Fazit: Machen Sie sich UBA zunutze!

In einer Welt ständig wachsender Cyber-Bedrohungen – gepaart mit immer stärkeren regulatorischen Vorschriften seitens des Gesetzgebers und schwerwiegenderen Konsequenzen bei Sicherheitsverletzungen – setzen Security-Teams zunehmend auf UBA-Technologie für die Event-Korrelation, Bedrohungsinformationen, Aggregation von Sicherheitsdaten und mehr.

Fast ein Viertel der Unternehmen, die an der Ponemon Institute-Umfrage von 2018 „Cost of Insider Threats: Global“ teilnahmen, gaben einen böswilligen Insider oder kriminellen Angriff als Kernursache für einen Sicherheitsverstoßes an. Die durchschnittlichen Kosten pro Incident lagen bei etwa 607.745,00 US-Dollar, und die durchschnittlichen Gesamtkosten eines Sicherheitsverstoßes beliefen sich auf 8,76 Millionen US-Dollar. Diese Angriffe lassen sich häufig am Verhalten der User innerhalb des kompromittierten Netzwerks erkennen.

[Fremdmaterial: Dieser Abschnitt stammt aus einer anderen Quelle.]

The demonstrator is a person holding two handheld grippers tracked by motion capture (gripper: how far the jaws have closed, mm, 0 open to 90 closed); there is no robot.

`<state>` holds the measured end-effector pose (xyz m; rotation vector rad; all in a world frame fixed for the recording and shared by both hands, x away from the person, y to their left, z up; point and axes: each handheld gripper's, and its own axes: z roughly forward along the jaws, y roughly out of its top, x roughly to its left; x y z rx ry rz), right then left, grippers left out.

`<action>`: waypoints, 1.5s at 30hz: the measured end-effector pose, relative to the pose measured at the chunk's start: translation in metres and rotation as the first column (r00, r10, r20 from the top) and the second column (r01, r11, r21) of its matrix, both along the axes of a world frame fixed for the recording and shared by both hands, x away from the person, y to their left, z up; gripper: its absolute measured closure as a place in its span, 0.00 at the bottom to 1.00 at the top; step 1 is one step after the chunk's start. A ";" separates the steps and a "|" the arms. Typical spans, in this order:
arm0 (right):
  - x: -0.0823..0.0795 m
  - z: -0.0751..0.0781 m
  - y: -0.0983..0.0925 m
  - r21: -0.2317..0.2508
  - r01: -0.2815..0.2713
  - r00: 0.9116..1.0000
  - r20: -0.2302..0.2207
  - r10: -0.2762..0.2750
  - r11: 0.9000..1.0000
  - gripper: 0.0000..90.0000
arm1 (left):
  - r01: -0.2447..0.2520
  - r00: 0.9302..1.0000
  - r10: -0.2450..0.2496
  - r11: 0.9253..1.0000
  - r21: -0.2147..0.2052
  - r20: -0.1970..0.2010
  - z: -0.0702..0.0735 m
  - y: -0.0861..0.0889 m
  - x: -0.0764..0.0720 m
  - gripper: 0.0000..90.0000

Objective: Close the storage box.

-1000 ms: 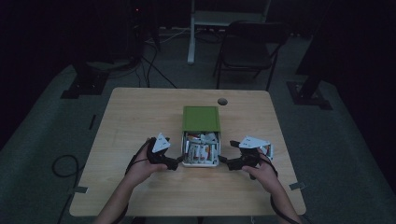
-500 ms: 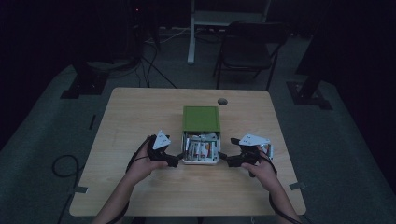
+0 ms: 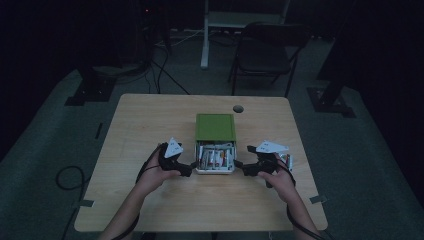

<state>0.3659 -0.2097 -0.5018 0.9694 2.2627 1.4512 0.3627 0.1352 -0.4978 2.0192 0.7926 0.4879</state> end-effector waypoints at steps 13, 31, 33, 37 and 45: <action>0.006 0.001 0.002 -0.006 0.030 1.000 0.003 -0.030 1.000 0.13 | -0.027 1.000 0.027 1.000 -0.011 0.000 -0.001 0.000 0.007 0.04; 0.016 0.000 0.004 -0.003 0.070 0.997 -0.012 -0.070 0.998 0.13 | -0.043 0.999 0.043 0.999 -0.020 -0.004 -0.002 -0.001 0.016 0.04; 0.016 0.000 0.004 -0.007 0.071 0.997 -0.009 -0.071 0.997 0.13 | -0.042 0.999 0.042 0.999 -0.016 -0.004 -0.001 -0.001 0.017 0.04; 0.018 0.001 0.004 -0.009 0.076 0.997 -0.009 -0.076 0.997 0.13 | -0.045 0.999 0.045 0.999 -0.015 -0.002 -0.001 -0.002 0.019 0.04; 0.022 0.000 0.005 -0.006 0.089 0.996 -0.011 -0.089 0.996 0.13 | -0.062 0.998 0.062 0.998 -0.017 0.006 -0.002 -0.002 0.022 0.04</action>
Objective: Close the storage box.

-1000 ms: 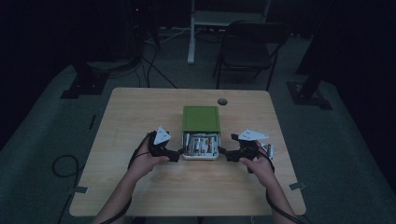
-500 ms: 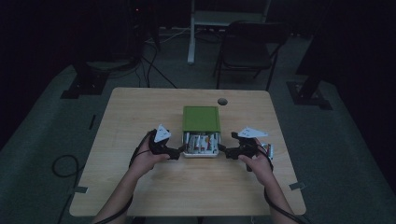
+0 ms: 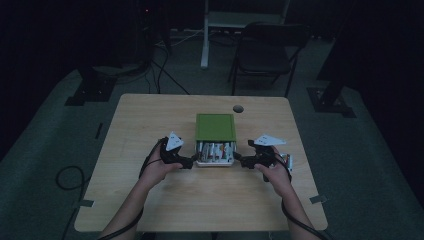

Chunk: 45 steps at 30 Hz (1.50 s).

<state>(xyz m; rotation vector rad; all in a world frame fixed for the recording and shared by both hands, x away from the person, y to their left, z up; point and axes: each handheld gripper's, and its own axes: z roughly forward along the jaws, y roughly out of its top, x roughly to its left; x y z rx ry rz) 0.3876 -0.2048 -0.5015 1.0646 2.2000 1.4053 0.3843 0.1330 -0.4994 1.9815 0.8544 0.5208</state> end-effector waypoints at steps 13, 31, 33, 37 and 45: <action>0.007 0.001 0.002 -0.006 0.040 0.999 -0.005 -0.040 0.999 0.12 | -0.041 0.999 0.041 0.999 0.000 0.007 0.000 -0.001 0.008 0.04; 0.004 0.004 0.007 0.010 0.039 0.999 0.006 -0.039 0.999 0.11 | -0.003 1.000 0.003 0.999 -0.034 -0.006 0.000 -0.003 0.004 0.03; 0.002 0.005 0.008 0.015 0.026 1.000 0.009 -0.026 1.000 0.11 | 0.003 1.000 -0.003 0.999 -0.051 -0.011 0.000 -0.003 0.003 0.03; -0.002 0.007 0.009 0.038 0.006 1.000 0.014 -0.007 0.999 0.11 | 0.020 1.000 -0.021 0.998 -0.052 -0.012 0.001 -0.003 -0.001 0.03; -0.006 0.008 0.007 0.059 0.013 1.000 0.007 -0.014 0.998 0.11 | 0.034 0.999 -0.034 0.998 -0.051 0.002 0.003 -0.003 -0.009 0.03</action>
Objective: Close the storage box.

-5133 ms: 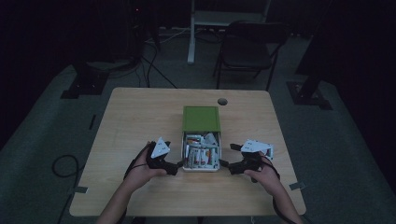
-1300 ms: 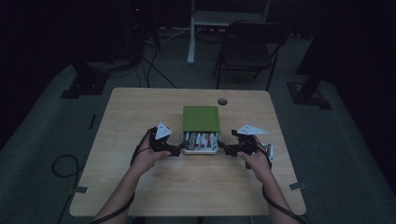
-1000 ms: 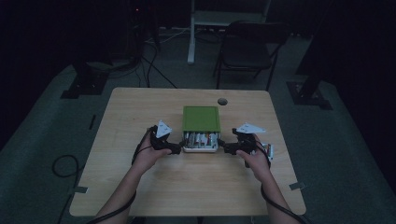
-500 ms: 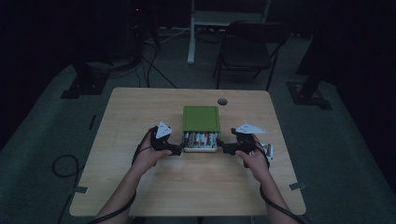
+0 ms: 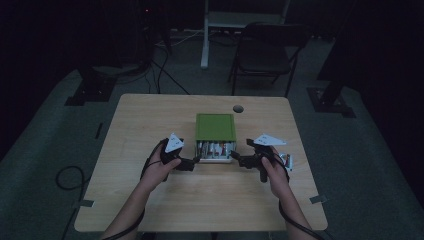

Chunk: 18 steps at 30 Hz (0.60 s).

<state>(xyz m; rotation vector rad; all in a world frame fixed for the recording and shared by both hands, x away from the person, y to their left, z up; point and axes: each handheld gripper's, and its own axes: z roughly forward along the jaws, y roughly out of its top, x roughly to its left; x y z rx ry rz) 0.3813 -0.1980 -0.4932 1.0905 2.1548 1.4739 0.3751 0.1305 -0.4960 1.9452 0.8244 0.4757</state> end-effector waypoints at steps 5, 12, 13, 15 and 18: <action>-0.003 -0.002 -0.003 -0.019 -0.001 1.000 0.012 0.002 1.000 0.11 | -0.016 1.000 0.016 1.000 -0.004 0.002 0.000 0.003 -0.003 0.03; -0.006 -0.005 -0.005 -0.042 0.000 1.000 -0.001 0.000 0.999 0.11 | -0.027 1.000 0.027 1.000 0.008 0.000 -0.001 0.007 -0.005 0.03; -0.007 -0.005 -0.005 -0.044 0.000 1.000 0.000 0.000 0.999 0.11 | -0.028 1.000 0.028 1.000 0.006 -0.001 -0.001 0.008 -0.005 0.03; -0.008 -0.005 -0.005 -0.051 0.000 1.000 0.000 0.000 0.999 0.11 | -0.030 1.000 0.030 1.000 0.008 0.000 -0.001 0.008 -0.005 0.03; -0.009 -0.005 -0.005 -0.059 0.002 1.000 0.003 -0.002 0.998 0.11 | -0.036 0.999 0.036 0.999 0.013 0.003 0.001 0.011 -0.006 0.03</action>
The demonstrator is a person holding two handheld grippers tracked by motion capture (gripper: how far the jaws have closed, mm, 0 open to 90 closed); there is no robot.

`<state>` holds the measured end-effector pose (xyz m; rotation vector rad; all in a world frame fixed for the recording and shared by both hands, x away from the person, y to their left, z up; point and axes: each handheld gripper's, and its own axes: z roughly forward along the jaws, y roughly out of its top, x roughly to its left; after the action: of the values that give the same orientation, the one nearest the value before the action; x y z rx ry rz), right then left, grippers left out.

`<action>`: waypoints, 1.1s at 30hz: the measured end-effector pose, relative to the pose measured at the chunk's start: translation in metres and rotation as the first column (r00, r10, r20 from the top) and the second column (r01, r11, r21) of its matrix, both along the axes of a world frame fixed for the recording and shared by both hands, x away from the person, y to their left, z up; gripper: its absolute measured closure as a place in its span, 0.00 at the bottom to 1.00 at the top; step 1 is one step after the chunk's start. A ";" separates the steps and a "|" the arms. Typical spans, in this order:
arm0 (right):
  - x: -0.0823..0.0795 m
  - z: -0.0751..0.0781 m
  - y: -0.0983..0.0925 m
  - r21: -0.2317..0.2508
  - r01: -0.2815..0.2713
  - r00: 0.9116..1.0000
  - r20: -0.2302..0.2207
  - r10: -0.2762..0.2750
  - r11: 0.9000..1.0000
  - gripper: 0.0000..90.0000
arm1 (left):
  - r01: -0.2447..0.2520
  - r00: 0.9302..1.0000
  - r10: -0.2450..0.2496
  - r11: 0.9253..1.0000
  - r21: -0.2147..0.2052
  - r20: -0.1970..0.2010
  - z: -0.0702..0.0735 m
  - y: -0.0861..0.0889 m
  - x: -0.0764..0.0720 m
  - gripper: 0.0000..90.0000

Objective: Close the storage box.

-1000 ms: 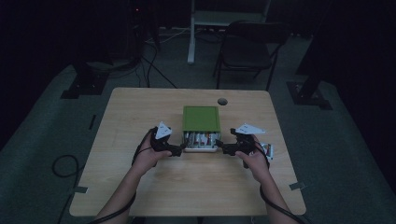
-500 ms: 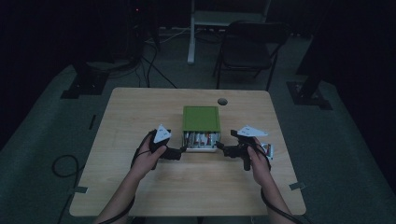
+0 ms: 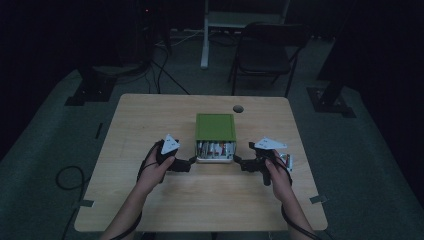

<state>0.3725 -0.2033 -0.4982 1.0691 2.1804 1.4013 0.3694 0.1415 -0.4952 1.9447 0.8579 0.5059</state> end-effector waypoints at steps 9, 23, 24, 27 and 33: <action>-0.006 -0.003 -0.007 -0.006 0.012 1.000 -0.007 -0.012 1.000 0.11 | -0.010 1.000 0.010 1.000 0.006 -0.001 0.001 0.010 -0.005 0.03; -0.022 -0.010 -0.025 -0.023 0.049 0.998 -0.026 -0.050 0.999 0.11 | -0.060 0.998 0.061 0.998 0.017 -0.026 -0.006 0.030 -0.013 0.03; -0.023 -0.011 -0.025 -0.026 0.051 0.998 -0.027 -0.052 0.998 0.11 | -0.061 0.998 0.062 0.998 0.018 -0.026 -0.006 0.031 -0.013 0.03; -0.027 -0.013 -0.028 -0.034 0.052 0.998 -0.028 -0.053 0.998 0.11 | -0.076 0.997 0.076 0.997 0.016 -0.032 -0.009 0.036 -0.015 0.03; -0.035 -0.019 -0.034 -0.053 0.053 0.998 -0.037 -0.055 0.997 0.11 | -0.120 0.992 0.121 0.992 0.027 -0.035 -0.014 0.045 -0.019 0.03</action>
<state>0.3375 -0.2374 -0.5171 1.1367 2.1849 1.3038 0.3502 0.1869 -0.5094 1.9382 1.0015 0.5554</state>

Die Unternehmenssicherheit hängt von der schnellen Identifizierung und Behebung von Sicherheitsproblemen ab, durch die solch enorme Verluste vermieden werden können. Cyber-Security-Teams sollten unbedingt die Fähigkeiten verschiedener UBA-Systeme prüfen, um das System zu finden, das ihren Anforderungen am besten entspricht.